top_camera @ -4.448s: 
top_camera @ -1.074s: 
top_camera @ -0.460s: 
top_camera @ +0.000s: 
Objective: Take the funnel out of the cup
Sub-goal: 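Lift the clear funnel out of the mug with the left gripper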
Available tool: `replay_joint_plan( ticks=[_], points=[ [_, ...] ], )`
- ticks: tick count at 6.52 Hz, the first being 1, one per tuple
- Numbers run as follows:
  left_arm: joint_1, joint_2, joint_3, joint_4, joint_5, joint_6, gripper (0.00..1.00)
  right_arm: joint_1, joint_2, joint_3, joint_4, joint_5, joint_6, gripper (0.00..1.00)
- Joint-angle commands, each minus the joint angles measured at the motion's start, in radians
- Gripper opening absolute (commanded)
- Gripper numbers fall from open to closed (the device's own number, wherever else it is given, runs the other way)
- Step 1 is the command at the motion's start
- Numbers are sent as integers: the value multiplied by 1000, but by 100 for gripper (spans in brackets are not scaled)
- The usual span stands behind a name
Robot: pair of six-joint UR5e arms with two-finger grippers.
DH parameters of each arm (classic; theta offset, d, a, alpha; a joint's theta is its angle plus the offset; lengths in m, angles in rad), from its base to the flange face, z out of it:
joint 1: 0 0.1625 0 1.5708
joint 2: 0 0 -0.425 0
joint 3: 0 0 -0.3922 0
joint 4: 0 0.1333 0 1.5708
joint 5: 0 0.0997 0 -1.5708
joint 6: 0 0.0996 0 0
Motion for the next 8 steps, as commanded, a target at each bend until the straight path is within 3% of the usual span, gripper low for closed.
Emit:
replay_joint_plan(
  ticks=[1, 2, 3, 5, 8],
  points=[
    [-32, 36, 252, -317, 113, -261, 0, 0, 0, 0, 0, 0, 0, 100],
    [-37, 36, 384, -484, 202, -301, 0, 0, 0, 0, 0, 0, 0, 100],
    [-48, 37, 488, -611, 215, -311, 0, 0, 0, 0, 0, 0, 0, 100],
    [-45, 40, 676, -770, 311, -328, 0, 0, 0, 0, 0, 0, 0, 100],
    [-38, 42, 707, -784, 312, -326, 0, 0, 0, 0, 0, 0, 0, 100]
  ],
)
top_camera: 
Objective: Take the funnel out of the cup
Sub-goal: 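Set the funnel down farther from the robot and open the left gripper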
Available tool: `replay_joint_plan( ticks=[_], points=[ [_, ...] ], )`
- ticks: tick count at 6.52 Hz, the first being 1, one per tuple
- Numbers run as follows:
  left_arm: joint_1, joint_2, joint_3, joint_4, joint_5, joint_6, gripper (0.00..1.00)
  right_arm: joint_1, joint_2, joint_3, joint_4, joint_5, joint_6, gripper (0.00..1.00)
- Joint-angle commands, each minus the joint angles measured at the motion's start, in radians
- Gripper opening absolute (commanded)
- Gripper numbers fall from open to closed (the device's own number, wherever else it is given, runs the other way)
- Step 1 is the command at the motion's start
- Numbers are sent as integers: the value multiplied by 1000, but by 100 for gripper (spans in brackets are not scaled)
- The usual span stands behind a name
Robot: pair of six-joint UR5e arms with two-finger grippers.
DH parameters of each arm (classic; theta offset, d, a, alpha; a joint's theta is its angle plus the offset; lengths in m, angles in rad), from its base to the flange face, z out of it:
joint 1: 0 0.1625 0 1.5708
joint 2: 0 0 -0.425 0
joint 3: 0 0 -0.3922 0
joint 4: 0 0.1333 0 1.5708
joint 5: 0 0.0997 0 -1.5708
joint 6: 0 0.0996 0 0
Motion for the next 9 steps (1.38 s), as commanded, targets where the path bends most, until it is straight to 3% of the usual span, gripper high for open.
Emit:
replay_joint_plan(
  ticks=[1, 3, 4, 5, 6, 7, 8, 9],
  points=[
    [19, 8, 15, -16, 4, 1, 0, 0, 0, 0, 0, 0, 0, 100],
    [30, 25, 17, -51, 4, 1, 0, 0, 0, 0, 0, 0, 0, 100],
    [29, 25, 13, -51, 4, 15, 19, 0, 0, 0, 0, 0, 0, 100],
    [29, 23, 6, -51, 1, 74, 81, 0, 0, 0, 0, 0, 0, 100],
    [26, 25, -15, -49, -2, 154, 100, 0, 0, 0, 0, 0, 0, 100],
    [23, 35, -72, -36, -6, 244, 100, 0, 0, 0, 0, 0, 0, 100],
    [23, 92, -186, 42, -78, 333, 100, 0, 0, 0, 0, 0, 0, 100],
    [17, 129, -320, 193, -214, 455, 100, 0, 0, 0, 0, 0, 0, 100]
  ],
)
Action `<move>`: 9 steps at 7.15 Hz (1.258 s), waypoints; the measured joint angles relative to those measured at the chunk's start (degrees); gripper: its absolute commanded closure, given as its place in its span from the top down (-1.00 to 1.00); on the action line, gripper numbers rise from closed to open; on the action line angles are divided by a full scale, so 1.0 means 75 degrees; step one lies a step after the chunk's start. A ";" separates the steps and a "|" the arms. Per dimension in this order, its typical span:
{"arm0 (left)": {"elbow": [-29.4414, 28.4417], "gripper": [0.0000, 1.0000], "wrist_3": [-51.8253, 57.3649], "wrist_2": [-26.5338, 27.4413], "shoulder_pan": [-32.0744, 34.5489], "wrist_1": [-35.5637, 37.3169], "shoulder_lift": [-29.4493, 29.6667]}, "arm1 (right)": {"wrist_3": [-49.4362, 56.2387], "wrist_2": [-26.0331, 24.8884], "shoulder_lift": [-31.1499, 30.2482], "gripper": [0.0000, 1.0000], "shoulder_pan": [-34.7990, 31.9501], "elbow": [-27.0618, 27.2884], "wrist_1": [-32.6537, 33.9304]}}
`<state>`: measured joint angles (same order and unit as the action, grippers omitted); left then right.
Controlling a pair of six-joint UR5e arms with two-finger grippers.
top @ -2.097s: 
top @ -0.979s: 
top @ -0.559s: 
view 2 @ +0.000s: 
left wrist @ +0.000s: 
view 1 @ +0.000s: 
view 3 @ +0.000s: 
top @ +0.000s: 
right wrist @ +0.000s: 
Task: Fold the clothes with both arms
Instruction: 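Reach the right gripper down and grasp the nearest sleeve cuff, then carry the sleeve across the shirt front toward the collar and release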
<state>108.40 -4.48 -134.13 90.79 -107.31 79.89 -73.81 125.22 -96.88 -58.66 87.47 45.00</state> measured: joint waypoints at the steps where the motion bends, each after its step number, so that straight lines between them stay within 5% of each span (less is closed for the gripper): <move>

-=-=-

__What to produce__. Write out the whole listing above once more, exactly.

__Answer to the exercise__.
top_camera @ -4.448s: 
top_camera @ -1.074s: 
top_camera @ -0.460s: 
top_camera @ +0.000s: 
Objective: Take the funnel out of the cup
Sub-goal: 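Lift the clear funnel out of the mug with the left gripper
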Available tool: `replay_joint_plan( ticks=[_], points=[ [_, ...] ], )`
- ticks: tick count at 6.52 Hz, the first being 1, one per tuple
- Numbers run as follows:
  left_arm: joint_1, joint_2, joint_3, joint_4, joint_5, joint_6, gripper (0.00..1.00)
  right_arm: joint_1, joint_2, joint_3, joint_4, joint_5, joint_6, gripper (0.00..1.00)
- Joint-angle commands, each minus the joint angles measured at the motion's start, in radians
- Gripper opening absolute (commanded)
- Gripper numbers fall from open to closed (the device's own number, wherever else it is given, runs the other way)
- Step 1 is the command at the motion's start
- Numbers are sent as integers: the value multiplied by 1000, but by 100 for gripper (spans in brackets are not scaled)
- The usual span stands behind a name
Robot: pair of six-joint UR5e arms with two-finger grippers.
DH parameters of each arm (classic; theta offset, d, a, alpha; a joint's theta is its angle plus the offset; lengths in m, angles in rad), from its base to the flange face, z out of it:
joint 1: 0 0.1625 0 1.5708
joint 2: 0 0 -0.425 0
joint 3: 0 0 -0.3922 0
joint 4: 0 0.1333 0 1.5708
joint 5: 0 0.0997 0 -1.5708
joint 6: 0 0.0996 0 0
Motion for the next 8 steps, as commanded, a target at each bend until the straight path is within 3% of the usual span, gripper low for closed.
Emit:
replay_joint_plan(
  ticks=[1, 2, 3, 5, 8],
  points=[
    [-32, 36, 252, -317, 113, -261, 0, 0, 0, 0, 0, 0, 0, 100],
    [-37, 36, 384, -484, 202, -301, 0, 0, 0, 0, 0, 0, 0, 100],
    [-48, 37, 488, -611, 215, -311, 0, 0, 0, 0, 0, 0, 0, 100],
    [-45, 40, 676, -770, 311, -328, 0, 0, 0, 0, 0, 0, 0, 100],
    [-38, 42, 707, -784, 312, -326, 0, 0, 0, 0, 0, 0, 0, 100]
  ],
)
top_camera: 
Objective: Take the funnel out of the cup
Sub-goal: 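Set the funnel down farther from the robot and open the left gripper
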Available tool: `replay_joint_plan( ticks=[_], points=[ [_, ...] ], )`
- ticks: tick count at 6.52 Hz, the first being 1, one per tuple
- Numbers run as follows:
  left_arm: joint_1, joint_2, joint_3, joint_4, joint_5, joint_6, gripper (0.00..1.00)
  right_arm: joint_1, joint_2, joint_3, joint_4, joint_5, joint_6, gripper (0.00..1.00)
- Joint-angle commands, each minus the joint angles measured at the motion's start, in radians
- Gripper opening absolute (commanded)
- Gripper numbers fall from open to closed (the device's own number, wherever else it is given, runs the other way)
- Step 1 is the command at the motion's start
- Numbers are sent as integers: the value multiplied by 1000, but by 100 for gripper (spans in brackets are not scaled)
- The usual span stands behind a name
Robot: pair of six-joint UR5e arms with two-finger grippers.
DH parameters of each arm (classic; theta offset, d, a, alpha; a joint's theta is its angle plus the offset; lengths in m, angles in rad), from its base to the flange face, z out of it:
joint 1: 0 0.1625 0 1.5708
joint 2: 0 0 -0.425 0
joint 3: 0 0 -0.3922 0
joint 4: 0 0.1333 0 1.5708
joint 5: 0 0.0997 0 -1.5708
joint 6: 0 0.0996 0 0
Motion for the next 9 steps (1.38 s), as commanded, targets where the path bends most, until it is straight to 3% of the usual span, gripper high for open.
Emit:
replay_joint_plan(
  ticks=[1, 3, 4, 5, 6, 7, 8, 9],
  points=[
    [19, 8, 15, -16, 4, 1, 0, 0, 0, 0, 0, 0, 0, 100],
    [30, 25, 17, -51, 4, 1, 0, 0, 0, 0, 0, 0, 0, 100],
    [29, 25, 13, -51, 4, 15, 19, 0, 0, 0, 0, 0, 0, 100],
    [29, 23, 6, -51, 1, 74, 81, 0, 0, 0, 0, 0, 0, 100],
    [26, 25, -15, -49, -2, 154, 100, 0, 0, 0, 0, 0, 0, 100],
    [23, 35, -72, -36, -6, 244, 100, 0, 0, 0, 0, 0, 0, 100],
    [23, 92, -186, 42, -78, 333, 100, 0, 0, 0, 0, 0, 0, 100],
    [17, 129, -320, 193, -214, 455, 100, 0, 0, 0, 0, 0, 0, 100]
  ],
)
Action `<move>`: 9 steps at 7.15 Hz (1.258 s), waypoints; the measured joint angles relative to those measured at the chunk's start (degrees); gripper: its absolute commanded closure, given as its place in its span from the top down (-1.00 to 1.00); on the action line, gripper numbers rise from closed to open; on the action line angles are divided by a full scale, so 1.0 means 75 degrees; step one lies a step after the chunk's start. A ";" separates the steps and a "|" the arms. Per dimension in this order, its typical span:
{"arm0 (left)": {"elbow": [-29.4414, 28.4417], "gripper": [0.0000, 1.0000], "wrist_3": [-51.8253, 57.3649], "wrist_2": [-26.5338, 27.4413], "shoulder_pan": [-32.0744, 34.5489], "wrist_1": [-35.5637, 37.3169], "shoulder_lift": [-29.4493, 29.6667]}, "arm1 (right)": {"wrist_3": [-49.4362, 56.2387], "wrist_2": [-26.0331, 24.8884], "shoulder_lift": [-31.1499, 30.2482], "gripper": [0.0000, 1.0000], "shoulder_pan": [-34.7990, 31.9501], "elbow": [-27.0618, 27.2884], "wrist_1": [-32.6537, 33.9304]}}
`<state>`: measured joint angles (same order and unit as the action, grippers omitted); left then right.
Controlling a pair of six-joint UR5e arms with two-finger grippers.
top @ -2.097s: 
top @ -0.979s: 
top @ -0.559s: 
view 2 @ +0.000s: 
left wrist @ +0.000s: 
view 1 @ +0.000s: 
view 3 @ +0.000s: 
top @ +0.000s: 
right wrist @ +0.000s: 
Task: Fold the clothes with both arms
Instruction: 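Reach the right gripper down and grasp the nearest sleeve cuff, then carry the sleeve across the shirt front toward the collar and release
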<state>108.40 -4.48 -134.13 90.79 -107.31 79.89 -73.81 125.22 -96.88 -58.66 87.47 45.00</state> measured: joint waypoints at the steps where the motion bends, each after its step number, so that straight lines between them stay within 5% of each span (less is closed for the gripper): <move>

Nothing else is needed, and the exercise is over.